Even at first glance, the two images look quite different. On closer inspection, several interesting facts can be seen in the data. First, in the 70s (left image), the weight of cars was spread over a much wider range than in the 80s (right image): cars in the 80s were in the lower half of the weight range of the 70s. The same is also true of the engine power (horsepower axis). Looking at the MPG scale, you can also see that cars in the 70s had a much lower mileage than in the 80s (for Europeans: low values are bad here, because the MPG gives you the number of miles you can drive with one gallon of gas, as opposed to the amount of gas the car uses per kilometer).

An interesting detail is that in the 1980-82 range, there was only one car model with eight cylinders. If you follow the line from the cylinders to the horsepower axis, you can see that there is another line leading to the same value. Following that line back to the cylinders axis, we find a four-cylinder car. So the last remaining eight-cylinder had only as much power as one of the four-cylinders, and definitely needed more gas than that car (this is not really visible in this image without some more interaction). The eight-cylinder was also much heavier than the four-cylinder of the same power (this, again would need more interaction).

This was just a very simple example, but (hopefully) one that was easy to follow. InfoVis can in fact do much more, with larger data, more dimensions, and higher data complexity.

Why is InfoVis interesting?

InfoVis brings together several interesting aspects. First of all, it is graphical. That in itself is much more interesting than statistics ;). And that also means that much of the research and experience from perceptual psychology can be used to understand why some visualization methods are better than others. Examples are the Gestalt laws and preattentive vision: we see objects as groups and in certain constellations because of these phenomena.

Another field that is relevant to InfoVis are the visual arts. Visual communication was not invented by InfoVis people, and we certainly can learn a lot about how to use colors, etc. Some work has already been done in building new visualization methods on ideas from the arts, like the layering used in oil painting. Much more can still be done, though.

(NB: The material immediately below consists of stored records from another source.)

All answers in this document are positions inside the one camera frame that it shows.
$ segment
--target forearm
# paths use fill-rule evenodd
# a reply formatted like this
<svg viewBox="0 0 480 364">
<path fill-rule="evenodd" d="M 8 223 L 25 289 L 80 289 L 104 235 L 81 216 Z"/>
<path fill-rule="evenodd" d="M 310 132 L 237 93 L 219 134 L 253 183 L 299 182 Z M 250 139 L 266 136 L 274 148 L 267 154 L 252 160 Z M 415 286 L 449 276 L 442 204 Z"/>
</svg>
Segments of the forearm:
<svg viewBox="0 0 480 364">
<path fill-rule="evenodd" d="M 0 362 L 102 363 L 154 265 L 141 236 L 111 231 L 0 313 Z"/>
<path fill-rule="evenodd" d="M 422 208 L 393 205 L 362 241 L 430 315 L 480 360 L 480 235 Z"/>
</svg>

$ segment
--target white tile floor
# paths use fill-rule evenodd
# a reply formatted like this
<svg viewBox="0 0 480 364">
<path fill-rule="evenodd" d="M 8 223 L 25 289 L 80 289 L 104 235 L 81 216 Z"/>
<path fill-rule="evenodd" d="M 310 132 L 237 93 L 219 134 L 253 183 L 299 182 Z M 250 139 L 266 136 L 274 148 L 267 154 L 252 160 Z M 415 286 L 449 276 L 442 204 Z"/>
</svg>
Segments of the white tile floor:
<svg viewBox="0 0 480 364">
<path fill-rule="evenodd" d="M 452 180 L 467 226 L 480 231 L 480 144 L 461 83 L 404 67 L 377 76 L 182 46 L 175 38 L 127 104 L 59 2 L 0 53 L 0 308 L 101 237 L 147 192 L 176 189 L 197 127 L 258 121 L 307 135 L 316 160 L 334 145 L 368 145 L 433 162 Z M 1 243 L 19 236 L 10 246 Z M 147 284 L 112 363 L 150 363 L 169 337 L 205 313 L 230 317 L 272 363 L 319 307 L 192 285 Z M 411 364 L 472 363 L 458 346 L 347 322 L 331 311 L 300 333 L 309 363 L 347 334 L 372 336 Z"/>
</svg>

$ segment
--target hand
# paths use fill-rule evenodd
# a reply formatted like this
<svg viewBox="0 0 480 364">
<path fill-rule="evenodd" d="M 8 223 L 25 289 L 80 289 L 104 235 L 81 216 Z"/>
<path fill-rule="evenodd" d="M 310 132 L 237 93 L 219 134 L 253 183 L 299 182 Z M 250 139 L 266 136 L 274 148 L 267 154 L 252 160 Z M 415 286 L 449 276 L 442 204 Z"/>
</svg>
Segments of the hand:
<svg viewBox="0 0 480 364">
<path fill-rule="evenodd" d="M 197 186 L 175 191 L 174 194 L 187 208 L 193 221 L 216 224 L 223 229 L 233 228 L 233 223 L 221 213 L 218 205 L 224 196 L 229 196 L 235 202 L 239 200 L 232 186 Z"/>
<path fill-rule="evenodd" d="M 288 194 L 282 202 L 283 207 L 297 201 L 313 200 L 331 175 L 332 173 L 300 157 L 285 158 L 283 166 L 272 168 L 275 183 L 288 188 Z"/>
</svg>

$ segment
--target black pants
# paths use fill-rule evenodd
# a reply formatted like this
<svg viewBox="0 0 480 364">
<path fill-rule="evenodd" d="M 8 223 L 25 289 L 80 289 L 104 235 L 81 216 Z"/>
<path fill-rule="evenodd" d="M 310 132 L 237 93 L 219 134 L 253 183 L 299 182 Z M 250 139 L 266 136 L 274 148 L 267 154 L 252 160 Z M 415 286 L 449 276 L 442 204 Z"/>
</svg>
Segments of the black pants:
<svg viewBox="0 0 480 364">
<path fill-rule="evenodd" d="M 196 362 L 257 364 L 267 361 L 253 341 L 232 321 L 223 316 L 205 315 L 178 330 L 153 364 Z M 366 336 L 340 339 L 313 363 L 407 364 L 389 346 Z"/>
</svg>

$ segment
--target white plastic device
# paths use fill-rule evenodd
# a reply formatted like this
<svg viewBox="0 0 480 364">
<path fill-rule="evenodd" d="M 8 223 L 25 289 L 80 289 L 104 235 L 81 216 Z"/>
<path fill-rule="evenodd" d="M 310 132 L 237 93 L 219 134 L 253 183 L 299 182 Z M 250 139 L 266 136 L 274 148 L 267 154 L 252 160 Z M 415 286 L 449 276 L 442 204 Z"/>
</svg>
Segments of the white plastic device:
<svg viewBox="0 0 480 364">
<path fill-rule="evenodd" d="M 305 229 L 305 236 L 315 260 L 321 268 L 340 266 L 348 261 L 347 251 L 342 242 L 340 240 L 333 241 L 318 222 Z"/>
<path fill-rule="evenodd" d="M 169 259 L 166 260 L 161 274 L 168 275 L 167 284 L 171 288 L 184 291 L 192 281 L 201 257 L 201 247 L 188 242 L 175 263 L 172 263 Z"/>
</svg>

All this is not to say that InfoVis does not also pose technical challenges - even though this is a particularly weak spot of most InfoVis research (quite in contrary to volume and flow visualization). Especially when dealing with large datasets on the order of magnitude of one million items, it becomes crucial to design systems with speed in mind. To be really useful, InfoVis methods need to respond quickly to user input - only then, interactivity makes sense.

Conclusions

InfoVis is a fascinating application of computer graphics to real-world problems and data. It unites artistic and technical aspects in a way that is both useful and interesting.